Appellant recognizes the force of this argument, but urges that we may not affirm on this theory because the jury was not expressly instructed in terms of § 892(b)'s permissive inference. This contention is without merit. The court's charge to the jury stated that appellant could not be found guilty unless the jury found beyond a reasonable doubt that the aforementioned extension of credit had occurred and that Pallotta had a reasonable apprehension he might suffer harm if he failed to make his payments on time. The judge noted that the rate of interest on the alleged loans was to be 260 percent and that there were no legal means by which appellant could have collected the loan, and he told the jury that it could give "such weight as [it deemed] appropriate" to these facts. This portion of the charge apprised the jury of § 892(b)'s permissive inference without needlessly confusing them with the concept of "prima facie case". Appellant did not object to this portion of the charge, and since the charge cannot be said to be plain error, appellant may not attack the judgment of conviction on count 2 on this ground.
Here, as in United States v. De Vincent, supra, the judge's charge left no doubt but that the ultimate fact which was in issue was whether an extortionate extension of credit had occurred.

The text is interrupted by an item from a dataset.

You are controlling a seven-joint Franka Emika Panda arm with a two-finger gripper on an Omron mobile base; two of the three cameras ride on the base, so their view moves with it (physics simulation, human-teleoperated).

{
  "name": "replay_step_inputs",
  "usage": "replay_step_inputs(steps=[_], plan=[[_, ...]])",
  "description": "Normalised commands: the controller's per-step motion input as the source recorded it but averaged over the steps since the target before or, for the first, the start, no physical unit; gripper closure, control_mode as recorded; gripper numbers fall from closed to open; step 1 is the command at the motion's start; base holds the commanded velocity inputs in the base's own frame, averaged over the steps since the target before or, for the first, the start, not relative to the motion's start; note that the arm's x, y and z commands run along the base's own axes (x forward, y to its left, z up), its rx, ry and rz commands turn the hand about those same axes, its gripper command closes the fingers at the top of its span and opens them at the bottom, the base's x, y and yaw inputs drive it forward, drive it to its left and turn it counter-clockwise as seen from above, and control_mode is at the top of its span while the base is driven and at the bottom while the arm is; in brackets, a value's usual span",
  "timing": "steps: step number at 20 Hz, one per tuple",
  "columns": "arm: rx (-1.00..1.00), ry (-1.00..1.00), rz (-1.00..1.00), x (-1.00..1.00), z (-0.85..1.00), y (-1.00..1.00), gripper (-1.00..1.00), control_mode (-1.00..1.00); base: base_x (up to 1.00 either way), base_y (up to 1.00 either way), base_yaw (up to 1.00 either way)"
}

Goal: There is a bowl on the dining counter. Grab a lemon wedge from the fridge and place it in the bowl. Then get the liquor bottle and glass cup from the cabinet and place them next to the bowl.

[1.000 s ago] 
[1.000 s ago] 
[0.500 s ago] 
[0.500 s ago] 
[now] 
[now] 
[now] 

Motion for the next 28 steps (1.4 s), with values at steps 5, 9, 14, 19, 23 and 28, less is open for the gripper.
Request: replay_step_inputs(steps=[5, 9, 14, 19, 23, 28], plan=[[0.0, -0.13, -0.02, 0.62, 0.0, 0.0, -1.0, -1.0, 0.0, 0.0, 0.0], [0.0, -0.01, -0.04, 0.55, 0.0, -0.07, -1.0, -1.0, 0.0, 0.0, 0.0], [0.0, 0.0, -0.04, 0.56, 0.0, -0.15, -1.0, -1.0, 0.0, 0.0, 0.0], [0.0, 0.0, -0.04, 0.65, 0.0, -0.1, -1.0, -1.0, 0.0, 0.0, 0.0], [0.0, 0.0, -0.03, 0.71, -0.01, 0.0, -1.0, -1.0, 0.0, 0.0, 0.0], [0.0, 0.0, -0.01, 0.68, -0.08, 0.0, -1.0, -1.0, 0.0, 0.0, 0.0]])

But we need not rest our decision on this ground alone, for there was evidence from which the jury could infer that appellant understood that violence would accompany the nonrepayment of this loan. The statements appellant made during the recorded telephone conversations could suggest to reasoning minds that the use of violence against borrowers, like Pallotta, who had failed to make timely payments, was a familiar practice for appellant and, indeed, that it was such a familiar practice that he feared that the government might be investigating him. These statements, together with the nature of the loan and the other facts in evidence, warranted a jury conclusion that appellant did in fact understand that violent measures might be employed if Pallotta failed to make a repayment.
We recognize that these statements were made several months after the loan, but we see no problem with using them as evidence of appellant's state of mind at the time of the original extension of credit. See generally 6 Wigmore on Evidence § 1732 at 103-04.
It having been established that appellant loaned the money to Pallotta with the understanding that any delay in the repayment thereof could result in the use of violence, the next question we must face is whether there was sufficient evidence on count one, which charged that appellant conspired with Halloran, Matera, or Pagano to make this extortionate extension of credit to Pallotta. We focus on Matera, and we find ample evidence supporting the jury verdict.
Matera, who had a reputation as a loan shark in his own right, collected the weekly interest payments from Pallotta for appellant. While the fact of having made collections as such might not be sufficient to make one a co-conspirator, cf. United States v. Annoreno, 460 F.2d 1303, 1309 (7th Cir. 1972), here the jury could have reasonably concluded that Matera was not simply appellant's errand boy, but that he was privy to the terms of the extension of credit, was the principal collector, and must have shared appellant's understanding that violence might follow if Pallotta failed to make a repayment. Because Matera was present at the time Pallotta received the $2000 from appellant and because he also made the weekly interest payment collections, there was evidence from which the jury could infer that Matera knew it was a $2000 loan at 260 percent interest which had not been documented in writing and which had not been secured by any collateral. As the man responsible for the weekly collections, we think the jury was also entitled to assume that he understood both from appellant and from the nature of the loan that violent measures might have to be used to ensure that repayments occurred as scheduled.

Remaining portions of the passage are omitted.